Fabián [email protected]
¿GOBIERNO?
Llamarle gobierno a quienes tuvieron en sus manos el poder los últimos cinco años, es otorgarles más mérito del que se merecen. El “clan Alemán”, como se ha visto, por lo que menos estuvo preocupado fue por gobernar. Sus intenciones siempre fueron otras. Y ni siquiera se preocuparon por taparlo mucho, porque desde su lógica ése era el botín que se merecían por sus correrías electorales.
EL CASCABEL AL GATO
El muñeco que dejaron está podrido. Por donde se toque sale pus. La DGI, Aduanas, el INSS, Iniser, Canal 6… ¿qué parte quedó sana? El problema es que este grupo de ciudadanos diseñó un sistema de corrupción que invadió todo el Estado, involucró en mayor o menor medida a casi todos los funcionarios, de tal forma que al halar un hilo se viene todo abajo, incluyendo al dueño de la mano que hala el hilo.
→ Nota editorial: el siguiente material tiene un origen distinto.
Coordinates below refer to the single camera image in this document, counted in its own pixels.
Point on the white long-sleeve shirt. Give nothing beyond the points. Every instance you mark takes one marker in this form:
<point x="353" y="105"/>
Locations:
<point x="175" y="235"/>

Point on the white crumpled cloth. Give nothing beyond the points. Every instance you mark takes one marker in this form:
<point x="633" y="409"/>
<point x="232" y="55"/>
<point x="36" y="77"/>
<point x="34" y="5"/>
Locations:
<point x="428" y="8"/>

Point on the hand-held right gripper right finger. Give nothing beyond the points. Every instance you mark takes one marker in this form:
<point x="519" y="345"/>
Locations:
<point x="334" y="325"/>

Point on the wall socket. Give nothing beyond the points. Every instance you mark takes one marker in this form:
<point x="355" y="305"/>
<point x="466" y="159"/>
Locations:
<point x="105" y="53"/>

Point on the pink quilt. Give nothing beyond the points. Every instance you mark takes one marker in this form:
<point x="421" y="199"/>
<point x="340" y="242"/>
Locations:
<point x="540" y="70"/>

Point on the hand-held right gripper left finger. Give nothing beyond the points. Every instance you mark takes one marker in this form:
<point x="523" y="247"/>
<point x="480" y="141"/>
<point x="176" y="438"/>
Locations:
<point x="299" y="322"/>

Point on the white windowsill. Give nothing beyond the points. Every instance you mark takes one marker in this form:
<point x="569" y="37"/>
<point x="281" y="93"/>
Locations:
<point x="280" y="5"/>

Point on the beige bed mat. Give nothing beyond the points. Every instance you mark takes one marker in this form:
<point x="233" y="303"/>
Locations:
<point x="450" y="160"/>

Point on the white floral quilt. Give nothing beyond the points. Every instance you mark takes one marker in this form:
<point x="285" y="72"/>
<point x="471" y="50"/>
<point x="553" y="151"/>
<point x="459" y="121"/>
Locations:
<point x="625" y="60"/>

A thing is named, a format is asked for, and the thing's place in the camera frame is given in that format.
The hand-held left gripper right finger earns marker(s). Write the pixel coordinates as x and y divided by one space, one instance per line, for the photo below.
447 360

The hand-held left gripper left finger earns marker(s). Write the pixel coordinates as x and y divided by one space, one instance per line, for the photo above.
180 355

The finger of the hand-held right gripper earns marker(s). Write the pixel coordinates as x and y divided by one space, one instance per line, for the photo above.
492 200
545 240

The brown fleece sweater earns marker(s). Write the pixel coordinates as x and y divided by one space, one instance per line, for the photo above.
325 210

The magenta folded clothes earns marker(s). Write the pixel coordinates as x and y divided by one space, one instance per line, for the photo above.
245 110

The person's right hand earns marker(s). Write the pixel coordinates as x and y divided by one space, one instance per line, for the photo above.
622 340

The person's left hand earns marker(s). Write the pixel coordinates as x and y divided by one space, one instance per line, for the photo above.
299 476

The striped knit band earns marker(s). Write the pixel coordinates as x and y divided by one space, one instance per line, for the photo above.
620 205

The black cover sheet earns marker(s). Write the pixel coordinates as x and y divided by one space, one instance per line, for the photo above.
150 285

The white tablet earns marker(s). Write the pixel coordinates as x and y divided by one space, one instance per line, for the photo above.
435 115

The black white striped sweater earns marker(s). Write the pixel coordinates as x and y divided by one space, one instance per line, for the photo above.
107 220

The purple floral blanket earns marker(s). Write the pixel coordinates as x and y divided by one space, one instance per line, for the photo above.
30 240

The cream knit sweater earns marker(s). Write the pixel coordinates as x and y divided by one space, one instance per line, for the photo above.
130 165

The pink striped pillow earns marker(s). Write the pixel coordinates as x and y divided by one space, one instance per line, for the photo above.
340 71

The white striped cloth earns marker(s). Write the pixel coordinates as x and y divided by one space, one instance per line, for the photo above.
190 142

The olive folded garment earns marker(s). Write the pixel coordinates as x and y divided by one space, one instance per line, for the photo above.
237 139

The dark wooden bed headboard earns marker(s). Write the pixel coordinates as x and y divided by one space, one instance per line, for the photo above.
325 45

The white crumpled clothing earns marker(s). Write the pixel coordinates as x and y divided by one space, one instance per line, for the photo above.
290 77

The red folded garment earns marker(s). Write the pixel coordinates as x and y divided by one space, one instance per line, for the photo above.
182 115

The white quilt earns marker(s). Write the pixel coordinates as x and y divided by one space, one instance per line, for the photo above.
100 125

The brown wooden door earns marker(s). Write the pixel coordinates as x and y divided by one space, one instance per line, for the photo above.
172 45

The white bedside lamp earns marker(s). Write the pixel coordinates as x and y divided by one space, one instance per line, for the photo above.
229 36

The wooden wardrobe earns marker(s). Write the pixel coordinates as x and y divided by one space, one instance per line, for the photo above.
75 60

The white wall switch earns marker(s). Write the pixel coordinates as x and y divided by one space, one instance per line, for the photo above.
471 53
Es una forma de apostar a “todos libres o nos hundimos todos”. ¿Quién le pone el cascabel al gato?
PREGUNTA
¿Hasta cuándo los cargos que gozan de inmunidad van a seguir siendo refugio para delincuentes?
PLAGA
Estos jueces suplentes son una plaga. Que me perdonen las excepciones, que seguramente las habrá, pero el estereotipo que la opinión pública percibe es el de aquellos personajes a quienes no les importa meterse hasta las narices en el lodo, dictar un sobreseimiento, cuando por razones naturales o artificiales, el juez les deja la silla por un rato. Digo artificiales o naturales porque siempre queda la sospecha que el juez titular deja su silla, precisamente para que el suplente, ese desconocido terrible, haga el trabajo sucio.
FALTA DE PRUEBAS
¿Cuánto cuesta un sobreseimiento definitivo en este mercado de la justicia? De qué sirve que se demuestre hasta la saciedad un delito si al final ¡pum! aparece de la nada un juez suplente y suelta un sobreseimiento bajo un único argumento: falta de pruebas. Pero se demostró que la medicina salió y nunca llegó, que estuvo en las manos de ellos… “No, falta de pruebas…” Pero si ésta es la ruta del cheque, salió de Petronic hacia la DGI, de ahí a Multicambios y después a la bolsa de… “No, falta de pruebas”. Pero, si lo mató a sangre fría en la puerta de su casa, él mismo lo confesó… “No, falta de pruebas”. Al final, la Corte termina destituyendo a estos jueces suplentes que nunca encuentran pruebas suficientes para condenar a nadie, pero el mal ya está hecho, la justicia yace malherida en el suelo.
EL LEAL FISCAL
El Fiscal, don Julio Centeno Gómez, se queja de que no lo tomaron en cuenta para el escándalo que sacude al Canal 6. ¿A alguien en su sano juicio se le ocurre que el caso hubiese llegado hasta donde llegó en las manos del doctor Centeno? Posiblemente no se lo han dicho con toda la claridad del caso: doctor Centeno, ni la ciudadanía ni las nuevas autoridades confían en usted. La explicación es sencilla: la mayor cantidad de delitos de corrupción contra el Estado terminan involucrando al doctor Alemán, persona que lo tiene donde está y por la cual usted siempre demostró una lealtad a toda prueba.